The two projects will take place over a three and five year period respectively, which will enable us to create a long lasting legacy and meaningful benefit to the ecosystems and communities in which they are located.
The unique ‘wholescale’ (landscape and seascape) restoration project in Norfolk, will have the potential to demonstrate that nature restoration and carbon sequestration are possible even in one of the most agriculturally intensive areas of the UK. The project is designed to showcase leadership in this space with the potential to shape the John Lewis Partnership’s future nature and regenerative agriculture work.
Specifically, the funding will enable us to:
- bring together separately funded projects into a landscape scale exemplar that demonstrates how we can deliver on the ‘triple challenge’ (meeting the food needs of the world, while tackling the climate crisis and reversing the loss of nature) which is a unique approach compared to any of the John Lewis Partnership’s previous work.
- test how rewilding approaches can work in a productive landscape
- demonstrate the benefits of a integrated approach across land, rivers and sea – a ‘wholescape approach’
- show how public and private funded can be aligned under a ‘blended finance approach’ to deliver outcomes at landscape scale.
The second project, which is already underway, will be looking to better manage and restore the health of the Noyyal and Bhavani river basins in Western Tamil Nadu, South India, which are facing impacts from the textiles industries in the region. The Noyyal and Bhavani rivers house major textile clusters that are responsible for the majority of cotton knitwear exports from India, but are also home to unique wildlife and critical to water security for people in the region. The goal of this project will see key stakeholders in the basin adopt collective actions, leading to improved ecological health of the rivers by 2025.

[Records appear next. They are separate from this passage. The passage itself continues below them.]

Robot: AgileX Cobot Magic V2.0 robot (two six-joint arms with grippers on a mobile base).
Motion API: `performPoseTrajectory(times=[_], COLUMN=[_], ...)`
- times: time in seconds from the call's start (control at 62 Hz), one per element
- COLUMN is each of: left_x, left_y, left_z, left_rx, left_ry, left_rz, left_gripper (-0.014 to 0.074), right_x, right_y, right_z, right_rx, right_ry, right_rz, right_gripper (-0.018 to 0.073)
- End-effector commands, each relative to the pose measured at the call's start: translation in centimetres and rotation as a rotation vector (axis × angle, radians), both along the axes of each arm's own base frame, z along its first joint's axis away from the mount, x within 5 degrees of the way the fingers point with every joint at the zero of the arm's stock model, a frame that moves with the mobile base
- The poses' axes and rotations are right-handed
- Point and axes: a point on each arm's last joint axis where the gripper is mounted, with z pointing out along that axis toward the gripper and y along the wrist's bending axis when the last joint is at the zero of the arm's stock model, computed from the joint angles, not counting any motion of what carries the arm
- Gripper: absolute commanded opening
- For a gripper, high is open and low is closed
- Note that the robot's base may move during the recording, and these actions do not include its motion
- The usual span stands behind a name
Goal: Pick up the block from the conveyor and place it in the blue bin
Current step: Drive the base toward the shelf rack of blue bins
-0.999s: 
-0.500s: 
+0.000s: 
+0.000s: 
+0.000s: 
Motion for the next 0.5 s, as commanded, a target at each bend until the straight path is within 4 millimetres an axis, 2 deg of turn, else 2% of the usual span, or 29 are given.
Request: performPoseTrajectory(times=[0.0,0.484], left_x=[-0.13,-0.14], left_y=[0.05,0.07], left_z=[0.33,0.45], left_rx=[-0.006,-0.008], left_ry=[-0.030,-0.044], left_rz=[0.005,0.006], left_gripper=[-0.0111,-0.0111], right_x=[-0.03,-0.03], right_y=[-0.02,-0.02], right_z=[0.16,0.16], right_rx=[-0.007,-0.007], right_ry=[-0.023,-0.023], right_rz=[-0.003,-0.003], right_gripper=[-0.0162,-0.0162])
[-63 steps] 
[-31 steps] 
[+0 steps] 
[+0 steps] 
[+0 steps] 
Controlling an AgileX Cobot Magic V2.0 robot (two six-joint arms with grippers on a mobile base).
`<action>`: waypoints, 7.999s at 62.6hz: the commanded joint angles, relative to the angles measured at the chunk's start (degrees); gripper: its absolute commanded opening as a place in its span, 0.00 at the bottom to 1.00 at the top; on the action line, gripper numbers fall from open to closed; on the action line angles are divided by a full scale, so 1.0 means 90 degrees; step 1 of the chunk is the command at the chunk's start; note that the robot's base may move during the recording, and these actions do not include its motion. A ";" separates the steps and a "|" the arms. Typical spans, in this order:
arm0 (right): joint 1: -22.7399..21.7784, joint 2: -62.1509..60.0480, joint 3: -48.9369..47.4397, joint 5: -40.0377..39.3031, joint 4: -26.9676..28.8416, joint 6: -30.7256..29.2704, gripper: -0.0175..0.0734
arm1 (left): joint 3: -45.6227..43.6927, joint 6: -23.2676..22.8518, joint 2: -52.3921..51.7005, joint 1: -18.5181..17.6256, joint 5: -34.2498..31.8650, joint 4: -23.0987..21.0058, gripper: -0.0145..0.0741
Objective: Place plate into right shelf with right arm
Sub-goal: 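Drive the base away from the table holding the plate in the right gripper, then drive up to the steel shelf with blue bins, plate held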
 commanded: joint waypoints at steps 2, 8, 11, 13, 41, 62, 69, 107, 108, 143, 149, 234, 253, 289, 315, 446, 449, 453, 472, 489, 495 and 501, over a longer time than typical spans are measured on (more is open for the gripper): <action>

Marija Rompani, Director of Sustainability at the John Lewis Partnership comments, “as a Purpose-driven business, we are committed to doing things better and that includes doing even more to protect and restore the natural ecosystems our business touches. These principles will be at the heart of our work with WWF and we’re delighted to be in partnership with them to deliver significant and meaningful conservation in the UK and abroad.”
“Through our regenerative agriculture approach on our farm at the Leckford Estate, we’ve seen clearly that to rejuvenate our planet, we must learn to work with nature. This is why today, 40% of the land is managed primarily or solely to promote biodiversity, and our farmland is managed using regenerative agricultural practices, enhancing soil health and water quality.”
David Edwards, Director of Food Strategy at WWF said: “Agriculture is the biggest cause of nature loss globally and a major driver of climate change, so transforming the way we produce food and other agricultural commodities is a core part of WWF’s mission to bring our world back to life.
“We’re excited to be working with the John Lewis Partnership to scale up regenerative, nature-friendly agricultural approaches, including in one of the UK’s most intensively farmed landscapes. We want to take our learnings from this work and inspire wider change across farming.”